### Instructions for the task
Look through the data below. Show each line where the string "measured" occurs.

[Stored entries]

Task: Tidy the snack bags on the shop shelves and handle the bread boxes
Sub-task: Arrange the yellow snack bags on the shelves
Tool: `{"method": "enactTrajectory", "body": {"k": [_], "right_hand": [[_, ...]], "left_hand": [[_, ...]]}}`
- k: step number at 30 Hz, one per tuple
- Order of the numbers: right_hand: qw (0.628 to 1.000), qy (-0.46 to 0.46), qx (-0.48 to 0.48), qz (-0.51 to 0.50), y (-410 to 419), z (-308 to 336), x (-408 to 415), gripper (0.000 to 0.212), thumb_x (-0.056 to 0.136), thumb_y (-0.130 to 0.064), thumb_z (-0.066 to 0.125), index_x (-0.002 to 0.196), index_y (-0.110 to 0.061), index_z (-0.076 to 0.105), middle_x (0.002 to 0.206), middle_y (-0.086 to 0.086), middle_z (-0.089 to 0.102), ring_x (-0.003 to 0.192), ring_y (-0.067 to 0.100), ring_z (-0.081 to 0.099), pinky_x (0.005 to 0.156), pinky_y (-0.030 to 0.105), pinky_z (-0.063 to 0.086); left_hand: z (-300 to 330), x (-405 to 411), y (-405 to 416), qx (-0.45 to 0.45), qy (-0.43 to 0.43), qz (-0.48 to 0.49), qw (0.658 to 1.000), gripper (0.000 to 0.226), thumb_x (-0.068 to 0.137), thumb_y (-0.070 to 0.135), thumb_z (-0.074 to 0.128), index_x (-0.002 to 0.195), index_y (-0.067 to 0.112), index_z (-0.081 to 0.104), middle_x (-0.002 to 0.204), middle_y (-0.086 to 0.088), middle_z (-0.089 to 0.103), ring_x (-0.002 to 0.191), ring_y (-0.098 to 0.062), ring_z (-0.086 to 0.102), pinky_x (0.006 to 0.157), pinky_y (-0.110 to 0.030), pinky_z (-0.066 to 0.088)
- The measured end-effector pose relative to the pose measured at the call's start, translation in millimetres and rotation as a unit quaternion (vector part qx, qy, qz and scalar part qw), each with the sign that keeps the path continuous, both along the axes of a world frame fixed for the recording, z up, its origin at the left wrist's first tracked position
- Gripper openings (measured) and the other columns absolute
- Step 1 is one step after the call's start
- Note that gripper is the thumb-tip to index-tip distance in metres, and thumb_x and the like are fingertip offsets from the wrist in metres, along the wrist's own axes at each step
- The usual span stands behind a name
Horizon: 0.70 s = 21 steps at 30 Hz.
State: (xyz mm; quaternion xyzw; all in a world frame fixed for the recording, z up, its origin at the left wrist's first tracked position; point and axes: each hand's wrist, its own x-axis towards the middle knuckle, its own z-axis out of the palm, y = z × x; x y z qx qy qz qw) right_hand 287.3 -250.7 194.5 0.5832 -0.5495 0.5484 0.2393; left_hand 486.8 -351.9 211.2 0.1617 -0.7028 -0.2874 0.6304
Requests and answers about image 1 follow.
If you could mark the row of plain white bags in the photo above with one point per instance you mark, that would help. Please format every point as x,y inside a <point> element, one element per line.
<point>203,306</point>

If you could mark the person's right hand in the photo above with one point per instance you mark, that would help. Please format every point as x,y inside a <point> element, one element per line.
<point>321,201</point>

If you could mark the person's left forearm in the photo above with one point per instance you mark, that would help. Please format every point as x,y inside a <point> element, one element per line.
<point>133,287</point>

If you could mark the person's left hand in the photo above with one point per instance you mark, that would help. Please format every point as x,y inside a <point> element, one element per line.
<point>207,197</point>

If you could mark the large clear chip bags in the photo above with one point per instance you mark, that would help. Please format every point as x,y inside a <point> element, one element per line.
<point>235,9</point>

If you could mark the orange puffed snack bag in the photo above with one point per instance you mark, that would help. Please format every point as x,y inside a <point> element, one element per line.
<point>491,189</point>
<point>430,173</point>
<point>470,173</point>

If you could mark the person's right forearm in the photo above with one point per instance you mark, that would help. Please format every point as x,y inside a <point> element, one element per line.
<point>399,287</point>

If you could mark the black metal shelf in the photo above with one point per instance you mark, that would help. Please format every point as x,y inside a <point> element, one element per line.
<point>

### Answer to this task
- The measured end-effector pose relative to the pose measured at the call's start, translation in millimetres and rotation as a unit quaternion (vector part qx, qy, qz and scalar part qw), each with the sign that keeps the path continuous, both along the axes of a world frame fixed for the recording, z up, its origin at the left wrist's first tracked position
- Gripper openings (measured) and the other columns absolute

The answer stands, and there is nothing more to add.